ADAGIO IN E MAJOR, K. 261
Wolfgang Amadeus Mozart

ADAGIO IN E MAJOR, K. 261

Wolfgang Amadeus Mozart
(b. Salzburg, Austria, January 27, 1756; d. Vienna, December 5, 1791)

Composed 1776; 7 minutes


Posthumous oil painting of Mozart by Austrian portrait  painter Barbara Krafft, 1819Mozart played the five violin concertos he wrote during his teens while first concertmaster of the court orchestra in Salzburg. His skill on the violin was considerable. “I played as though I were the finest fiddler in all Europe,” he wrote to his father, after playing solo movements in one of his own serenades in Munich. His skill on the violin had taken the private gathering by surprise. “You yourself do not know how well you play the violin,” Leopold Mozart wrote in reply. “Many people do not even know that you play the violin, since you have been known from childhood as a keyboard player.” As one of the leading authorities on violin technique of his day, Leopold’s endorsement of his son’s skill on the instrument carries some weight. “Why, he could play anything,” Italian virtuoso Antonio Brunetti, Mozart’s successor in Salzburg, said to Leopold.
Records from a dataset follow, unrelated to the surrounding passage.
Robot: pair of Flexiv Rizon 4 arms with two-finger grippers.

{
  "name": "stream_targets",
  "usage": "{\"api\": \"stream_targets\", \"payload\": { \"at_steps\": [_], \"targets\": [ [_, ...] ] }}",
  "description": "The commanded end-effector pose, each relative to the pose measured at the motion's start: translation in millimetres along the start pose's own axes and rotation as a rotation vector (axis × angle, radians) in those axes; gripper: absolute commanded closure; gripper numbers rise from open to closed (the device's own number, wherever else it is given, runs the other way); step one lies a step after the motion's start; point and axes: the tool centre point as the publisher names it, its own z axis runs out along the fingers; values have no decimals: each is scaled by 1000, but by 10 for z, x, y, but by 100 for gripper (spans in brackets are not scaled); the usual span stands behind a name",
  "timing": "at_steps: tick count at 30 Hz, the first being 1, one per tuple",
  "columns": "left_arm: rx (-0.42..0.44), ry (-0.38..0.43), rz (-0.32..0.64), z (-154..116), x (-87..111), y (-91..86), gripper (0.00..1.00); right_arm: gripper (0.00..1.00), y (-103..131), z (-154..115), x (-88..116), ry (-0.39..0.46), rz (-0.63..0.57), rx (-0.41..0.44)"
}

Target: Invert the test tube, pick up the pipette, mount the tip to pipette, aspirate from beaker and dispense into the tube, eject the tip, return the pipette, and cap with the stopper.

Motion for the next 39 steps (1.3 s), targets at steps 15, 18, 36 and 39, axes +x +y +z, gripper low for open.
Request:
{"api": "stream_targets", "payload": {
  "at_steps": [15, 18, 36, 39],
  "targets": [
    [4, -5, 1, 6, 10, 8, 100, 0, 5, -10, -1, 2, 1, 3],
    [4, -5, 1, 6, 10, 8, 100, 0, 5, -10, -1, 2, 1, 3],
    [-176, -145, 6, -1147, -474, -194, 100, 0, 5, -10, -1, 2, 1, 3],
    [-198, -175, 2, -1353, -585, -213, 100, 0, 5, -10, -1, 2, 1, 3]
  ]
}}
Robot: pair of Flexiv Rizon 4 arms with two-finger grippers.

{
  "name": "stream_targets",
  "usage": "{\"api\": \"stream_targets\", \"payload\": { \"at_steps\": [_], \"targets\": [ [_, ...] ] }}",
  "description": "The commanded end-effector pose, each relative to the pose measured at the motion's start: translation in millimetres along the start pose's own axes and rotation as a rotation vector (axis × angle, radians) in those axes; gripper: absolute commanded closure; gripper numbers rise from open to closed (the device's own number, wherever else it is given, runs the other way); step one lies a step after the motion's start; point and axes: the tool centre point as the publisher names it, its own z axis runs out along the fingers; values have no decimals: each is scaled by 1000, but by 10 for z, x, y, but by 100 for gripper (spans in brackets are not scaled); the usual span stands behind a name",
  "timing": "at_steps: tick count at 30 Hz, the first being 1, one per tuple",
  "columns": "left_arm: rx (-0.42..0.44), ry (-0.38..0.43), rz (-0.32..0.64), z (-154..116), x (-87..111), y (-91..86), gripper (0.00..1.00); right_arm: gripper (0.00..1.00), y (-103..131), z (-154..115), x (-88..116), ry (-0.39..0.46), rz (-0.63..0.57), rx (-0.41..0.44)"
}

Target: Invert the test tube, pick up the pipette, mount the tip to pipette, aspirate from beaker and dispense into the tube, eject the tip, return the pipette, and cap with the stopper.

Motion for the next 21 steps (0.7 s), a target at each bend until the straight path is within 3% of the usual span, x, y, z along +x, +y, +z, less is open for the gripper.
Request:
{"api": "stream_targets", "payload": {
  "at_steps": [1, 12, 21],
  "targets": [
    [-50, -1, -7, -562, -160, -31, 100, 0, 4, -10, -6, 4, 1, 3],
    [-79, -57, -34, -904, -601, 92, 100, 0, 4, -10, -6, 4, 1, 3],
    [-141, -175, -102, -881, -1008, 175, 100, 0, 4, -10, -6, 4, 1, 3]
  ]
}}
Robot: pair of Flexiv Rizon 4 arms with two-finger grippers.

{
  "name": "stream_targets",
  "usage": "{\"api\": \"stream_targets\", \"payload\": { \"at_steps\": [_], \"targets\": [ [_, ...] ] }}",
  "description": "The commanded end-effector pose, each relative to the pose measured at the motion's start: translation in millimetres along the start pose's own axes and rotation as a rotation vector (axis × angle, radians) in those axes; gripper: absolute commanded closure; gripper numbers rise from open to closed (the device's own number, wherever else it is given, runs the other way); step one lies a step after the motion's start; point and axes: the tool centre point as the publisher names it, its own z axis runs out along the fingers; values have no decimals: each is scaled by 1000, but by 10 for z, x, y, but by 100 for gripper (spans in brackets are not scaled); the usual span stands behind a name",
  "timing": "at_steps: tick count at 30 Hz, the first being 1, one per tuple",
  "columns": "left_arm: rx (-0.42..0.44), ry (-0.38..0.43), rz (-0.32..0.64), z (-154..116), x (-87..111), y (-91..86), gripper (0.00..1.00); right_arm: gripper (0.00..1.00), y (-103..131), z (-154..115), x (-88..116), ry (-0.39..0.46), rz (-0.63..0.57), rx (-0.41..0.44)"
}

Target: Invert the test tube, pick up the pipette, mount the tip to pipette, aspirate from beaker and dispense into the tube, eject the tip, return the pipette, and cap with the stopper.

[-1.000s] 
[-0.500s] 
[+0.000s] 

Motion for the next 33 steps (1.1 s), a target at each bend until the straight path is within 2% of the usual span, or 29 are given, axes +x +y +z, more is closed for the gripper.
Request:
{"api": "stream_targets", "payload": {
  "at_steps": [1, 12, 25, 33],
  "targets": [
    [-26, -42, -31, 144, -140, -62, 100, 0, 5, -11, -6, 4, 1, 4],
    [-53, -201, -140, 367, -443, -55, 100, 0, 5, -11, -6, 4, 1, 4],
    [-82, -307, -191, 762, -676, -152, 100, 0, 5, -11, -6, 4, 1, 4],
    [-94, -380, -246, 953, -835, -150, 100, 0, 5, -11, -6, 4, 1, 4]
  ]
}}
Brunetti was evidently of the opinion that Mozart could compose anything, too, since on three occasions, he asked for substitute movements for Mozart concertos. As a result, we have three orphaned movements for violin and orchestra, two Rondos (K. 269 and K. 373) and the elegant E major Adagio, K. 261 that opens this evening’s concert. This was requested to replace the slow movement of the A major violin concerto, K. 219 which Brunetti found ’too studied’ or ’affected’ (studiert) for his liking, but which audiences ever since have found very much to their liking. The Adagio he received is a movement of great beauty and tranquility, maybe a little easier from a technical standpoint, and shorter.